How to complete this task: Reproduce the section of the listing that begins at the line containing "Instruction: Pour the" and finishes at the line containing "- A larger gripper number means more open". Include both end lines and nothing beyond them.

Task material:
>>

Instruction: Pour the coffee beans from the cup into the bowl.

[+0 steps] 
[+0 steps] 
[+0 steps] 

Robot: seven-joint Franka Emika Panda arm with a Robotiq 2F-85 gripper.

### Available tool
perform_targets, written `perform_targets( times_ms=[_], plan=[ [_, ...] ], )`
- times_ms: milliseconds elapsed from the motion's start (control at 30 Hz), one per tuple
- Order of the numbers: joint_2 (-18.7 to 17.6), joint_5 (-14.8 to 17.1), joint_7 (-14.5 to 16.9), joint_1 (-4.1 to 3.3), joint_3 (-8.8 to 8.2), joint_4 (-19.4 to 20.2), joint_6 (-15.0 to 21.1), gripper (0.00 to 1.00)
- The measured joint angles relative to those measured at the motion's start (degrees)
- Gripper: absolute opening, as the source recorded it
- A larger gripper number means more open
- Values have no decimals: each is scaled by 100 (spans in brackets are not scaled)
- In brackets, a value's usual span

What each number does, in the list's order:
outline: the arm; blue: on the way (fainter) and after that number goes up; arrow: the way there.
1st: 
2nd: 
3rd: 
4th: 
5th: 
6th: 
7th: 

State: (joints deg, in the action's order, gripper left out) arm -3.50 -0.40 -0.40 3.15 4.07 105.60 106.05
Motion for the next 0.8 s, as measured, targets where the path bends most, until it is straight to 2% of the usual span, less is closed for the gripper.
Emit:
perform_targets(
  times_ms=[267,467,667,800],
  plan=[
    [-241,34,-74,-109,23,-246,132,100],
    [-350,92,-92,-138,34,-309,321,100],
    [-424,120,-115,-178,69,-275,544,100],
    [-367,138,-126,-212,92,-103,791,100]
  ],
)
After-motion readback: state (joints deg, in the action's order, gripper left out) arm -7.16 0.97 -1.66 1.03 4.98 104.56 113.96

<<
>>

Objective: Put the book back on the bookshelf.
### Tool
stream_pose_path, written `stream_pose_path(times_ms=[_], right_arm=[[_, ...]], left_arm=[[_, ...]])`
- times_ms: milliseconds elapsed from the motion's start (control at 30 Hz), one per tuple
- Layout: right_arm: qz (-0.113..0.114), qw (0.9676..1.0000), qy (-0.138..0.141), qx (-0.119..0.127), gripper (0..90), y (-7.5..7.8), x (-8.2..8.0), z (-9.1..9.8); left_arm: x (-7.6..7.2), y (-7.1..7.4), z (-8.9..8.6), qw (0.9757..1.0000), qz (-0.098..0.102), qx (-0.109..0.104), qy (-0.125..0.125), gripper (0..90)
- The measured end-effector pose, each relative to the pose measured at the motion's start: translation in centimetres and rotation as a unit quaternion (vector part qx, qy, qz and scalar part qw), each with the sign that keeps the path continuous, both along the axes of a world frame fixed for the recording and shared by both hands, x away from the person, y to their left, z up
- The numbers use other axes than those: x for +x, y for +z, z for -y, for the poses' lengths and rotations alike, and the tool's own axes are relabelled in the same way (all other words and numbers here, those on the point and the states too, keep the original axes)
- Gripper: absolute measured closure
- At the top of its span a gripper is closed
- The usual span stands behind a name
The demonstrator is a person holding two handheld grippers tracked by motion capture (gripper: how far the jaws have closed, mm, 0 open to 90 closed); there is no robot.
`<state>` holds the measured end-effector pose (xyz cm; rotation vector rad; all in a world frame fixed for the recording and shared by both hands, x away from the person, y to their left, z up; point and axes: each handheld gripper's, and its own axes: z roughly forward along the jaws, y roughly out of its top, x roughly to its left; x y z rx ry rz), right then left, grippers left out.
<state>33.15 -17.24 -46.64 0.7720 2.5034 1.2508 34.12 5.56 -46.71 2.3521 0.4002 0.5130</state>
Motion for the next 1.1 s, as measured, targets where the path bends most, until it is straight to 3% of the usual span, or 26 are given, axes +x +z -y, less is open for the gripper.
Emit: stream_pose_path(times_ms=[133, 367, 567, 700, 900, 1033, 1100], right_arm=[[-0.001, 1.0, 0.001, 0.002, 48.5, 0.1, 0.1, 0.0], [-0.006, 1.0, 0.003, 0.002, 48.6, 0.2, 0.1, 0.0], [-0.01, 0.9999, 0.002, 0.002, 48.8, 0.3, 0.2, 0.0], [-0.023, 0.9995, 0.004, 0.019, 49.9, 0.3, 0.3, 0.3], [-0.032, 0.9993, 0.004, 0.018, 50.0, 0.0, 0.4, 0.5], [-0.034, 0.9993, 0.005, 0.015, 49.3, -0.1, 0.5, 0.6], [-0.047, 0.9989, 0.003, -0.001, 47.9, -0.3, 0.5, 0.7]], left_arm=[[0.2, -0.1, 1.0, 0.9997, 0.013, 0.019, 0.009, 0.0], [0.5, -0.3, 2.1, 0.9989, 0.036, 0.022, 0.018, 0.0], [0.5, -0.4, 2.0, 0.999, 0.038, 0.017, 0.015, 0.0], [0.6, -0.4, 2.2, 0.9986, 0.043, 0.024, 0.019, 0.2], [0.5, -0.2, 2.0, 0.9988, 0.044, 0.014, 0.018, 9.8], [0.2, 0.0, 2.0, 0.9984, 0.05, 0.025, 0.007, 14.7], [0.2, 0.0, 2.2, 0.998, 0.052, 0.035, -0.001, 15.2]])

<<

The completed task:
Instruction: Pour the coffee beans from the cup into the bowl.

[+0 steps] 
[+0 steps] 
[+0 steps] 

Robot: seven-joint Franka Emika Panda arm with a Robotiq 2F-85 gripper.

### Available tool
perform_targets, written `perform_targets( times_ms=[_], plan=[ [_, ...] ], )`
- times_ms: milliseconds elapsed from the motion's start (control at 30 Hz), one per tuple
- Order of the numbers: joint_2 (-18.7 to 17.6), joint_5 (-14.8 to 17.1), joint_7 (-14.5 to 16.9), joint_1 (-4.1 to 3.3), joint_3 (-8.8 to 8.2), joint_4 (-19.4 to 20.2), joint_6 (-15.0 to 21.1), gripper (0.00 to 1.00)
- The measured joint angles relative to those measured at the motion's start (degrees)
- Gripper: absolute opening, as the source recorded it
- A larger gripper number means more open

This completes the output.